▶ [Exercise]: Copy exactly, please, each line of the data below until the line that contains "Isolate the left wrist" has been copied, beginning at the top.

Start of Data for this task

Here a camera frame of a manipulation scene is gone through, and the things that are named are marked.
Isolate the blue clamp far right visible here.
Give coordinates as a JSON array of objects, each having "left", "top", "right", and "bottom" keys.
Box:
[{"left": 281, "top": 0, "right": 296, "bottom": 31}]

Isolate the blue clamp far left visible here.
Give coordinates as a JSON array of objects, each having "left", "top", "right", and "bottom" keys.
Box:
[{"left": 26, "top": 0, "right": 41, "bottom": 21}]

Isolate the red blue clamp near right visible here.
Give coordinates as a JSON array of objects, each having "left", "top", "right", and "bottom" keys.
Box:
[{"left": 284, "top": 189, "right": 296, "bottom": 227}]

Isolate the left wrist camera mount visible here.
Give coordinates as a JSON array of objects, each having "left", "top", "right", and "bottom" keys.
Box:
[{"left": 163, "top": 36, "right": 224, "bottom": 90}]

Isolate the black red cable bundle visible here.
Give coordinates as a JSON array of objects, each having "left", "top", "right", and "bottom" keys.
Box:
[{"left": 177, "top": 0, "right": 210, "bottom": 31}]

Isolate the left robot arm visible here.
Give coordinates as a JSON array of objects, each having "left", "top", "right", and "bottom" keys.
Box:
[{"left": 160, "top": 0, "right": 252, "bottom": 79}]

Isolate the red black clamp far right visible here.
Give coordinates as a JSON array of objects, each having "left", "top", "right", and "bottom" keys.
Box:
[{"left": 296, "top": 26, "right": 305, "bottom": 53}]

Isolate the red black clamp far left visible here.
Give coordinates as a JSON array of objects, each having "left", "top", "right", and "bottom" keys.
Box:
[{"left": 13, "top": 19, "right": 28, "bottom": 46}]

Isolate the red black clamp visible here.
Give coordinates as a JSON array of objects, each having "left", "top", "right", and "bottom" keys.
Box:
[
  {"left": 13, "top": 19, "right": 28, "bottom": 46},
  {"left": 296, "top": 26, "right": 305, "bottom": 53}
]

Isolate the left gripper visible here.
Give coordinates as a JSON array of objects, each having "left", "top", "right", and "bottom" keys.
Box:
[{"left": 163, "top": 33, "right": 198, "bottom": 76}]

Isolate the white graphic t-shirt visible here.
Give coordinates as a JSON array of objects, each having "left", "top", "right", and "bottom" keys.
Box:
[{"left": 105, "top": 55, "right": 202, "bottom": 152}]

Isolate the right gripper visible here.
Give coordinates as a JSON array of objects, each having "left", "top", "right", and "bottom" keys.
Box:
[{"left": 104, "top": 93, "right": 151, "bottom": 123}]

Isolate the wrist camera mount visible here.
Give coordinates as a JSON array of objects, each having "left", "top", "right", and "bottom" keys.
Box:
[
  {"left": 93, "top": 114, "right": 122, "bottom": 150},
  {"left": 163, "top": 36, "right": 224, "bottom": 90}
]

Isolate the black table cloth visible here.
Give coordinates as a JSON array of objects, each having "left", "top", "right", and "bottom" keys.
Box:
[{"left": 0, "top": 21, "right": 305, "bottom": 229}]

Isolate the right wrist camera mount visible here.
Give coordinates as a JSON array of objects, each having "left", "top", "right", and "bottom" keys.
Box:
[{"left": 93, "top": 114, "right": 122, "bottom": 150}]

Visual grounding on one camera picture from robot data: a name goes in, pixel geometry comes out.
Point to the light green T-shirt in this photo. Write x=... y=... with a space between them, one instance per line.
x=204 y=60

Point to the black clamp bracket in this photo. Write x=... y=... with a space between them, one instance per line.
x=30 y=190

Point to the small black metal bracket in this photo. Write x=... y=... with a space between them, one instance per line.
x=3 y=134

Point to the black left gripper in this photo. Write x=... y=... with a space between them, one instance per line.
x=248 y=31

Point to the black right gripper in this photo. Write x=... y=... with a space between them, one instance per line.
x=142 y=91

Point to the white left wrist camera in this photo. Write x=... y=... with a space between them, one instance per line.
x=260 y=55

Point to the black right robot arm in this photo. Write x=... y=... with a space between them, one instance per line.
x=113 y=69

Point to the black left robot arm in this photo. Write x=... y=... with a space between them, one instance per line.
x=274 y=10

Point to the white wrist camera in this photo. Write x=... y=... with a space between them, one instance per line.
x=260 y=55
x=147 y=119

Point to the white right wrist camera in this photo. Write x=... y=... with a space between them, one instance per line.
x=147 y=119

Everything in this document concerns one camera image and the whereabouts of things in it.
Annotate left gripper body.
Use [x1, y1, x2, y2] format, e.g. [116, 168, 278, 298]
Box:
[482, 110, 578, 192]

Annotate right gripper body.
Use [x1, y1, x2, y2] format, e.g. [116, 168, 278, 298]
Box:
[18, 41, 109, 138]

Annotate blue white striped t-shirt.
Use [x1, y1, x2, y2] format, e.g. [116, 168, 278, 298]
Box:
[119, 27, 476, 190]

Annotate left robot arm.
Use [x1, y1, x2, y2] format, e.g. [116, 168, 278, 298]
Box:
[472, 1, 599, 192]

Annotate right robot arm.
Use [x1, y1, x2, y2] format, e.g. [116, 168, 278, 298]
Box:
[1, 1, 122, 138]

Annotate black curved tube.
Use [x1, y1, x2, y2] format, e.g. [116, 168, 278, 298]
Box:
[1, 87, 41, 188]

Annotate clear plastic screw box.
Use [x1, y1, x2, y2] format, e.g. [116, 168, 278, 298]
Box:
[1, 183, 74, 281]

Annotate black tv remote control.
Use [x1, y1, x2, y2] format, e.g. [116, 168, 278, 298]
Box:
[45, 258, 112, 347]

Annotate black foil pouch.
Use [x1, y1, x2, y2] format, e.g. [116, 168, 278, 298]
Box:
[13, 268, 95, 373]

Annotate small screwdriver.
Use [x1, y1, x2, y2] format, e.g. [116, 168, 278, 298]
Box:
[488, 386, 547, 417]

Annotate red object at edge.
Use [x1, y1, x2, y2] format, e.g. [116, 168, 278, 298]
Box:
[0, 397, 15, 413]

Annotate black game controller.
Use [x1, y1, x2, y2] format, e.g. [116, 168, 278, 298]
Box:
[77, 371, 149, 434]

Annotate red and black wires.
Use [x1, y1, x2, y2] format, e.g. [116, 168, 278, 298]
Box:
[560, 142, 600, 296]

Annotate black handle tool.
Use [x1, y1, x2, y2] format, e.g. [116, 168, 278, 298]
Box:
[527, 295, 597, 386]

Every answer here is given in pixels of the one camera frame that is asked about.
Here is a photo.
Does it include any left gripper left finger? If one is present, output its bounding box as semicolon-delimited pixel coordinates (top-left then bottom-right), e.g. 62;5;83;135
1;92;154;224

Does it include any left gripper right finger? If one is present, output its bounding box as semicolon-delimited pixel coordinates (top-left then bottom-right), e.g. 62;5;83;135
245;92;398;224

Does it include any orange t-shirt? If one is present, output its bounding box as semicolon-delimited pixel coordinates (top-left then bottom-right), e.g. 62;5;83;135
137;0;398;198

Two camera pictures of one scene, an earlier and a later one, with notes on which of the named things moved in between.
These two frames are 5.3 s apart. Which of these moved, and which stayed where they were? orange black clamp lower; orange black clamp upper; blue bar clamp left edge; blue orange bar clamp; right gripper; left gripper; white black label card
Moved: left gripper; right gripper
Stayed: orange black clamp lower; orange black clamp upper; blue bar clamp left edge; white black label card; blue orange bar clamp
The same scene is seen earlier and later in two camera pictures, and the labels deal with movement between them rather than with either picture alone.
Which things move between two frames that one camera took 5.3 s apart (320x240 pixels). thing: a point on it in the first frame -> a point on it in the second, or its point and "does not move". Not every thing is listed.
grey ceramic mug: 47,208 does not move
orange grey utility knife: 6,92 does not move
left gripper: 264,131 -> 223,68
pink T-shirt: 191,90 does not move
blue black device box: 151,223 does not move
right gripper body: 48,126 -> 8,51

End of Data for this task

▶ [Result]:
Here a camera frame of a manipulation scene is gone through, and the things that are named are marked.
Isolate the blue clamp far right visible here.
Give coordinates as a JSON array of objects, each having "left", "top", "right", and "bottom" keys.
Box:
[{"left": 281, "top": 0, "right": 296, "bottom": 31}]

Isolate the blue clamp far left visible here.
Give coordinates as a JSON array of objects, each having "left", "top", "right", and "bottom" keys.
Box:
[{"left": 26, "top": 0, "right": 41, "bottom": 21}]

Isolate the red blue clamp near right visible here.
Give coordinates as a JSON array of objects, each having "left", "top", "right", and "bottom" keys.
Box:
[{"left": 284, "top": 189, "right": 296, "bottom": 227}]

Isolate the left wrist camera mount visible here.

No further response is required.